Anomaly Detection in JaguarDB

Jonathan Yue, PhD
3 min readDec 21, 2023

--

Jaguar vector database is pioneering the way data scientists approach anomaly detection. It provides a structured and efficient means of storing and querying data, enabling organizations to analyze patterns and deviations with remarkable precision. This innovative technique not only streamlines the process of anomaly detection but also enhances the accuracy of identifying potential threats. As the business landscape continues to evolve in an increasingly digital world, leveraging vector databases for anomaly detection has become a strategic imperative for enterprises seeking to safeguard their operations and data from malicious activities.

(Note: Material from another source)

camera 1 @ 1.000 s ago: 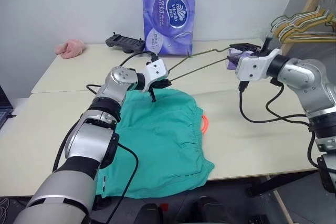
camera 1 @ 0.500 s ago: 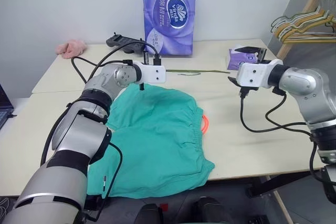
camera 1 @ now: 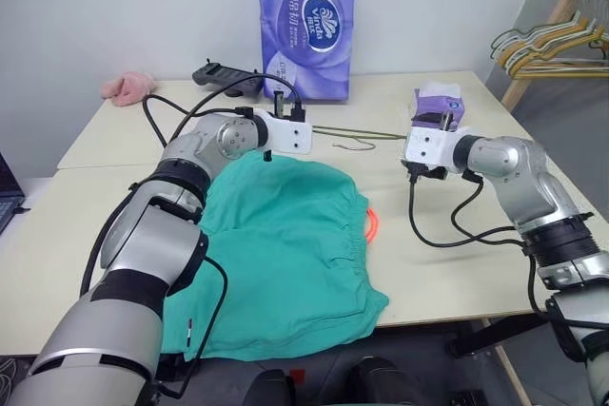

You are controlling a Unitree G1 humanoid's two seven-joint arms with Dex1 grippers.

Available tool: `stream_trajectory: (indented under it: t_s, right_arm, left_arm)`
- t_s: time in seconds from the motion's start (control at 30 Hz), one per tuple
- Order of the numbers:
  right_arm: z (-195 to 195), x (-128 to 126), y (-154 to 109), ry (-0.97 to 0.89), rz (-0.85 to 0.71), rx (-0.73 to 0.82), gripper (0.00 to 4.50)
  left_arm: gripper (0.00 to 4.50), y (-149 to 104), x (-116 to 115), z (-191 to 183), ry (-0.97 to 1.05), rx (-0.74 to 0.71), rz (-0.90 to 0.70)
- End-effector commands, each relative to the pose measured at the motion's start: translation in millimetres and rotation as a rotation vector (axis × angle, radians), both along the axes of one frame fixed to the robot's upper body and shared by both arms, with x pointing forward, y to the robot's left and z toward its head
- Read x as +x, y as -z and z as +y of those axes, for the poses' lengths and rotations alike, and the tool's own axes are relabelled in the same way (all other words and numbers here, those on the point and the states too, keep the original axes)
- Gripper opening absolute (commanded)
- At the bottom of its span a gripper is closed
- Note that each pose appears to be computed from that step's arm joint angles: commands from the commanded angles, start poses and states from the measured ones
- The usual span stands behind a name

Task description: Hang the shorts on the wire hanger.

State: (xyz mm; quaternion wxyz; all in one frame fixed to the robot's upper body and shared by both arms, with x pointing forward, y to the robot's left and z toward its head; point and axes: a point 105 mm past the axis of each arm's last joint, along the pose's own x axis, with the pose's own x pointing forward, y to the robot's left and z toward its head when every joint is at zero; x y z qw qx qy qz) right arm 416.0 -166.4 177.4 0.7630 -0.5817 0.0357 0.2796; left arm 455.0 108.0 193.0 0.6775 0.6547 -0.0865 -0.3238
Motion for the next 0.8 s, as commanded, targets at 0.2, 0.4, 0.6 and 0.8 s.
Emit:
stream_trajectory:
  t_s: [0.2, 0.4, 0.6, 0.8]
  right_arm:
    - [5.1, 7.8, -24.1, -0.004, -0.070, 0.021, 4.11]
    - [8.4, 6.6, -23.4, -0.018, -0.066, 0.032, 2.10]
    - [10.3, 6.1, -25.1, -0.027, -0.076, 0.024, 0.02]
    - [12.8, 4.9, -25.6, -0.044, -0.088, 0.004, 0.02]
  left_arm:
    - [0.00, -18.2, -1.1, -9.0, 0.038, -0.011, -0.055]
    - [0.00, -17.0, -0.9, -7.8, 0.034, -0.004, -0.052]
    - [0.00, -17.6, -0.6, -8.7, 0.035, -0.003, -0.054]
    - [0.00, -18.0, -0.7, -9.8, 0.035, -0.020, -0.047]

The API for analyzing anomaly is shown below:

select
anomaly(VECCOL,
'type=DISTANCE_INPUT_QUANTIZATION,slices=N')
from pod.store

where the type specifies the distance type and quantization levels of vectors; the parameter slices is the number of slices that divides 4-standard deviation span of the distribution of all the vectors in the vector store. The default value of slices is 20. Some examples of anomaly detection are listed as follows:

select
anomaly(vc,
'type=euclidean_whole_float')
from myvector;

select
anomaly(vc,
'type=euclidean_whole_float, slices=30')
from myvector;

The result would look like a list of Json objects:

[{"sigma":"0.1","prate":"0.9"},{"sigma":"0.3","prate":"0.9"},{"sigma":"0.5","prate":"0.7"},{"sigma":"0.7","prate":"0.7"},{"sigma":"0.9","prate":"0.7"},{"sigma":"1.1","prate":"0.6"},{"sigma":"1.3","prate":"0.6"},{"sigma":"1.5","prate":"0.6"},{"sigma":"1.7","prate":"0.6"},{"sigma":"1.9","prate":"0.6"},{"sigma":"2.1","prate":"0.5"},{"sigma":"2.3","prate":"0.4"},{"sigma":"2.5","prate":"0.4"},{"sigma":"2.7","prate":"0.4"},{"sigma":"2.9","prate":"0.4"},{"sigma":"3.1","prate":"0.4"},{"sigma":"3.3","prate":"0.4"},{"sigma":"3.5","prate":"0.4"},{"sigma":"3.7","prate":"0.2"},{"sigma":"3.9","prate":"0.2"}]

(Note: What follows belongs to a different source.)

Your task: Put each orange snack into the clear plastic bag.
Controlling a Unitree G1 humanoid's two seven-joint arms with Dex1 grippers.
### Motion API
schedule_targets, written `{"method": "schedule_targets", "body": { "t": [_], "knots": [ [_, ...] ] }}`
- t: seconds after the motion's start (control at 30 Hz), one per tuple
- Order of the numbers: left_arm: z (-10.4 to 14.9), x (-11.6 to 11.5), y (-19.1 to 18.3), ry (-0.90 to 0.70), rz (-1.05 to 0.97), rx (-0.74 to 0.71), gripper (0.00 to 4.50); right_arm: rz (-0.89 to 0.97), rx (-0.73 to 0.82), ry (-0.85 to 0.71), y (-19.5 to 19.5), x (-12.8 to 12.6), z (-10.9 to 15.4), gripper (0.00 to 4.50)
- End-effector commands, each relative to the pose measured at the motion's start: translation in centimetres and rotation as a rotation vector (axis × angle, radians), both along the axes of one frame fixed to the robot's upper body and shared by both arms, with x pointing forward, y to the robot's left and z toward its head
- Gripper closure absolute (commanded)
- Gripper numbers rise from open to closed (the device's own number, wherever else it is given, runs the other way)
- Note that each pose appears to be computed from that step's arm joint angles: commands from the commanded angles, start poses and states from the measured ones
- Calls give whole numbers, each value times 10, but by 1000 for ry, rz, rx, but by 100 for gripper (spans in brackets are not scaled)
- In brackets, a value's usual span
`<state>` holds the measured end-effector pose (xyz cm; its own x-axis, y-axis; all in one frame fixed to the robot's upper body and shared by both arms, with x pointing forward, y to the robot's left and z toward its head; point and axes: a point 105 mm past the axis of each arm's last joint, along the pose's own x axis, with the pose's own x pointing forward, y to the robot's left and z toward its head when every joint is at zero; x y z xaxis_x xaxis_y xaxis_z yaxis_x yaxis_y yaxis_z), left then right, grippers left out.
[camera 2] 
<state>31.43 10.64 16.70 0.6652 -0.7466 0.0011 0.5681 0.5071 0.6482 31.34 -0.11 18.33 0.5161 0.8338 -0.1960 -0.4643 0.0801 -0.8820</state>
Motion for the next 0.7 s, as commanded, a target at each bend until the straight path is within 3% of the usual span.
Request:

Graphically the result can be viewed as the following:

Histogram of percentage of vector components and sigma values

The histogram graph displays the proportion of vector components that deviate beyond multiples of standard deviation (sigma) values within their distribution. For instance, at a sigma value of 1.7, approximately 55% of the vector components are observed to fall outside the range of 1.7 standard deviations from the mean of their respective vector components. With such insights, one can evaluate the anomaly of vectors and determine the threshold values to classify vectors as anomalous, which is describe as follows.

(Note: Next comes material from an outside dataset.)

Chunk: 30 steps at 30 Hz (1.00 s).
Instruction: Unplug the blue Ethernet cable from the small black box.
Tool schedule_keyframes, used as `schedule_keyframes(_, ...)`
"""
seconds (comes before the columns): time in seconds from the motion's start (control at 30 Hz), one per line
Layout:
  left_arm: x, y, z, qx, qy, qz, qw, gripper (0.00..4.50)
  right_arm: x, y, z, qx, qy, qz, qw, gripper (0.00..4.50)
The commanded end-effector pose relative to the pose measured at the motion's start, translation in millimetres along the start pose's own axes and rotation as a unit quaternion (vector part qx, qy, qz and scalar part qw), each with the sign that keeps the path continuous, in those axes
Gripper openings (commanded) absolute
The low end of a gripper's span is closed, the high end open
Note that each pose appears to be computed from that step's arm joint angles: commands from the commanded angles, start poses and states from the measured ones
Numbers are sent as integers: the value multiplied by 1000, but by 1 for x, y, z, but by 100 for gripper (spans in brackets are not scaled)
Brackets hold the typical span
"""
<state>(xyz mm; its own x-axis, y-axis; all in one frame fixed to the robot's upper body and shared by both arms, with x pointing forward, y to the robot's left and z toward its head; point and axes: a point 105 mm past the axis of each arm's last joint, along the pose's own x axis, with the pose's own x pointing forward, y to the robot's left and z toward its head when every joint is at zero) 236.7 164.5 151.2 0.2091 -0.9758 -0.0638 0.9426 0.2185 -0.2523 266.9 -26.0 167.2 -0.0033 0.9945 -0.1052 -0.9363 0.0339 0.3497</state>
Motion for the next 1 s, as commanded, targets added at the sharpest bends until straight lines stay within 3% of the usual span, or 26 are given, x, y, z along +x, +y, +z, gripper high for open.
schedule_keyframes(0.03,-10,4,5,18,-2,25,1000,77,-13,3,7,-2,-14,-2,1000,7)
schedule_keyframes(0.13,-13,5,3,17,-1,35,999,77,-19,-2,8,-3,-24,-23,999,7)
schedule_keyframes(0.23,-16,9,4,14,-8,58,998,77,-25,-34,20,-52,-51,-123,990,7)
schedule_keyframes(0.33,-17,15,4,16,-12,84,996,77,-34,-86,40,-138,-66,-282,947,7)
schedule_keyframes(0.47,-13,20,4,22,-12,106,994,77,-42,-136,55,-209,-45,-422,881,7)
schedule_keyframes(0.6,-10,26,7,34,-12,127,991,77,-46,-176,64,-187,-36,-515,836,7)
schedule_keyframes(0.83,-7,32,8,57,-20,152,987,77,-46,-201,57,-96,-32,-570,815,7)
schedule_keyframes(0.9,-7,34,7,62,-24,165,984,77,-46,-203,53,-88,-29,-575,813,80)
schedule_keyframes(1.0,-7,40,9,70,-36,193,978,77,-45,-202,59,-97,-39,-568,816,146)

Often a vector data is checked to see if it is anomalous from the main body of dataset. The API for detecting anomalousness is shown below:

select
anomalous(VECCOL,
'type=DISTANCE_INPUT_QUANTIZATION,activation=[sigma1:percent1&sigma2:percent2&sigma3:percent3&…]')
from pod.store

where the type specifies the distance type and quantization levels of vectors; the parameter activation specifies one or more “sigma:percent” pairs instructing how much percent of vector components must be greater than the sigma value in order to be classified as anomalous. For instance, if activation is “0.3:70&1:50&1.5:30&3:10”, then at 0.3 times of standard deviation(Sigma), there must be more than 70 percent of vector components that exceed this 0.3*sigma value; and at one Sigma, there must be more than 50 percent of vector components that exceed this one sigma value; and finally at three Sigma, there must be more than 10 percent of vector components that exceed this one sigma value. If any condition is not met, then the query vector is not classified as an anomalous vector.

select
anomalous(vc,
'type=euclidean_whole_float,activation=[0.3:60&1:50&1.5:30&3:10]')
from pod.mystore;

The result is a Json string telling if “anomalous” is YES or NO.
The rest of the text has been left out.